**Description of the task**
In the records below, find the line with "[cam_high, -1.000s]"; retype that line and all the following lines through the end, exactly, and add nothing.

[Source records]
━━━━━━
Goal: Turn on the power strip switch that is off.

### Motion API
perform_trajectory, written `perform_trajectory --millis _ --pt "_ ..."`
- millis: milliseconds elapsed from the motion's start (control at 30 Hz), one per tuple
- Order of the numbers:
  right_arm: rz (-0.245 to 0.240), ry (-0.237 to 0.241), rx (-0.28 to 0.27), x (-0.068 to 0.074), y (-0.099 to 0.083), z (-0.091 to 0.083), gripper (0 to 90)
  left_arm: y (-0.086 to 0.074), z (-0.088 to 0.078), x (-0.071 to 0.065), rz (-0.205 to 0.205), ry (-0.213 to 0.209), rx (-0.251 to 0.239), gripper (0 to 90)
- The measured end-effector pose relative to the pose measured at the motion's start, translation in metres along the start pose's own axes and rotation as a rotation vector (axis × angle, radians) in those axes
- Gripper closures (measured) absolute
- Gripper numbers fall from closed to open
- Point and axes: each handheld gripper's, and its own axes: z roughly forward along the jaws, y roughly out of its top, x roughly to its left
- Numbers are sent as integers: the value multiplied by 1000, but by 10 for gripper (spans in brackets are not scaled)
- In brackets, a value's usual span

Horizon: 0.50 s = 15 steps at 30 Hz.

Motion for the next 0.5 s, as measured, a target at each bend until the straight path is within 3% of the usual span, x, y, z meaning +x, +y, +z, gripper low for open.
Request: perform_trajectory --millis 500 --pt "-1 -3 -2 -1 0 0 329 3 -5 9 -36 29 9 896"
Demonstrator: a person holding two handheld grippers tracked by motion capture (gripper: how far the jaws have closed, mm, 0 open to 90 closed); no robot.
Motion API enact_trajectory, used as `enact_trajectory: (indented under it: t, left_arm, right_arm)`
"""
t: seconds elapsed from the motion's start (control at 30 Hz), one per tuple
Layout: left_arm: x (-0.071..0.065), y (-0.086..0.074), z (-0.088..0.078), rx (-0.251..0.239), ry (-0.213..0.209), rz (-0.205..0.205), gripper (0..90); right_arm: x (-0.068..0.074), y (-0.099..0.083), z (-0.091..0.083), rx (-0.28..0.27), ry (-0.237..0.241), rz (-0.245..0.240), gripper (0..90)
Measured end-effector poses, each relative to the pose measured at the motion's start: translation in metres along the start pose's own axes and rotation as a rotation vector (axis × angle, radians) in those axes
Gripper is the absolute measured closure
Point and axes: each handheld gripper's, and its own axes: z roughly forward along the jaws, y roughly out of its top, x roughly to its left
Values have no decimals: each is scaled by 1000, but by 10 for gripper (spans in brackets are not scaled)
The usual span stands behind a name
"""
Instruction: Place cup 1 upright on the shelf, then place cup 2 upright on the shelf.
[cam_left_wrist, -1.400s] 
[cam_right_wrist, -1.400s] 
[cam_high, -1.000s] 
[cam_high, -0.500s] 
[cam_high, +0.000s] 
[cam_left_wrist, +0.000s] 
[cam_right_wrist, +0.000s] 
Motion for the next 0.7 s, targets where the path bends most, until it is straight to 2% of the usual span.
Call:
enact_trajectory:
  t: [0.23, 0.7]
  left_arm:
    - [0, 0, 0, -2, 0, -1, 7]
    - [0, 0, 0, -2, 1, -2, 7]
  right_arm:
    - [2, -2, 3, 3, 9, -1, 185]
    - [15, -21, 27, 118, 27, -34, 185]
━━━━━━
**Final answer**
[cam_high, -1.000s] 
[cam_high, -0.500s] 
[cam_high, +0.000s] 
[cam_left_wrist, +0.000s] 
[cam_right_wrist, +0.000s] 
Motion for the next 0.7 s, targets where the path bends most, until it is straight to 2% of the usual span.
Call:
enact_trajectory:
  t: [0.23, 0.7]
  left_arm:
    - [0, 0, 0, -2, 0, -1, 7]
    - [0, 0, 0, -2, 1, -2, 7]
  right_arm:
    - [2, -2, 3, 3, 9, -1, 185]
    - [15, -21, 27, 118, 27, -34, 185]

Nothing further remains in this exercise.